República Democrática do Congo registra surto de variante do ebola sem vacina ou tratamento aprovado
A província de Ituri, na República Democrática do Congo, e a Uganda registram um surto da variante Bundibugyo do ebola, com 488 casos e 86 mortes no país africano. A transmissão comunitária concentra-se em Mongbwalu, onde a falta de vacinas, insumos e conflitos armados dificultam o controle sanitário. A OMS lançou um plano de US$ 518 milhões para conter a propagação da doença
A província de Ituri, no leste da República Democrática do Congo, enfrenta um surto da variante Bundibugyo do ebola, doença que se espalhou silenciosamente por semanas antes de ser detectada. O epicentro da crise está na zona de mineração de Mongbwalu, onde a transmissão comunitária ativa foi confirmada pelas autoridades sanitárias. Até a última sexta-feira (5), o país contabilizava 488 casos confirmados e 86 mortes, com um pico de 71 novos registros em apenas um dia, na quinta-feira anterior. A propagação do vírus também atingiu a Uganda, com 19 casos e dois óbitos confirmados.
A resposta médica é dificultada pela ausência de vacinas e tratamentos aprovados para essa variante específica, forçando as equipes a focarem apenas no controle dos sintomas. O Ministério da Saúde do Congo oficializou o surto em 15 de maio, mas o diretor-geral da Organização Mundial da Saúde (OMS), Tedros Adhanom Ghebreyesus, destacou que a doença obteve vantagem inicial devido à incapacidade dos hospitais locais de testarem corretamente o vírus enquanto ele já circulava na região.
No Hospital Geral de Referência de Mongbwalu, o diretor médico Richard Lokudu e sua equipe operam com recursos mínimos e enfrentam a falta de insumos básicos, como botas, luvas, máscaras e medicamentos.
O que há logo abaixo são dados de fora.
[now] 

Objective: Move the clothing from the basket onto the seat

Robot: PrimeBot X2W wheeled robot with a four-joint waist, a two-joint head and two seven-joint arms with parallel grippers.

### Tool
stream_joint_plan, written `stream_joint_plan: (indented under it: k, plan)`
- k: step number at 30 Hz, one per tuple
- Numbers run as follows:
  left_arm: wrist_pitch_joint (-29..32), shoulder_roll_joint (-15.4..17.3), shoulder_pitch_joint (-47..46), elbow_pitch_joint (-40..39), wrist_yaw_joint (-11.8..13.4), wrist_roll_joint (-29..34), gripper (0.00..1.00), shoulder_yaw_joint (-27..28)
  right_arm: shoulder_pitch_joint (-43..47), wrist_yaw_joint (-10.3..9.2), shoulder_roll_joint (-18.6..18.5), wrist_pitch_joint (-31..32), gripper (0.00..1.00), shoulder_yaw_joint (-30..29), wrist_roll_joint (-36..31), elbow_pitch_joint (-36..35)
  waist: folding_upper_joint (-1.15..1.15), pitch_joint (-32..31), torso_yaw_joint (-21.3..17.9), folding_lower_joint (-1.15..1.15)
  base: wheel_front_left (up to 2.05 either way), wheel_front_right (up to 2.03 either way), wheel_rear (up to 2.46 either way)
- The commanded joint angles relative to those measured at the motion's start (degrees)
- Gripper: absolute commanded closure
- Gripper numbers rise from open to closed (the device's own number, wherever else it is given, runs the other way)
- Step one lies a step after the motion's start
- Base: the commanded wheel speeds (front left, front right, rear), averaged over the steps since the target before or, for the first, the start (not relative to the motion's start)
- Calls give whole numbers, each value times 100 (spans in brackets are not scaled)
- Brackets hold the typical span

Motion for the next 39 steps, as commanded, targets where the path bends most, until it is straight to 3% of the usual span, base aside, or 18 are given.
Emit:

Além da precariedade material, os profissionais de saúde trabalham sem a devida remuneração regular, sacrificando o descanso para atender um fluxo crescente de pacientes que chega inclusive durante a noite. A situação é agravada por um histórico de falta de investimentos no sistema de saúde local, resultando em uma deterioração estrutural prolongada.
O combate ao vírus enfrenta barreiras sociais e políticas. O ceticismo da população em relação à doença e o descumprimento de protocolos sanitários retardam o diagnóstico, como no caso de Asero Jeanne, que perdeu dois filhos por acreditar que os sintomas eram de malária e por ouvir relatos de que o hospital era fatal. A transmissão ocorre pelo contato próximo com fluidos corporais, como sangue, suor, fezes e vômito, e a resistência comunitária já resultou na morte de profissionais de saúde e equipes de resposta.
A logística de contenção é ainda mais complexa devido aos conflitos armados na região, envolvendo o governo congolês, militantes islâmicos e o grupo rebelde M23, que conta com apoio de Ruanda. A falta de meios de transporte impede que a equipe de Lokudu investigue todos os alertas de casos no campo, permitindo que a doença avance mais rápido que a capacidade de atendimento.
Para reverter o cenário, a OMS lançou um plano de US$ 518 milhões, condicionando o controle do ebola ao financiamento sustentável, ao compromisso político e à confiança das comunidades. Até o momento, o governo congolês registrou a recuperação de cinco pessoas desde a confirmação oficial do surto.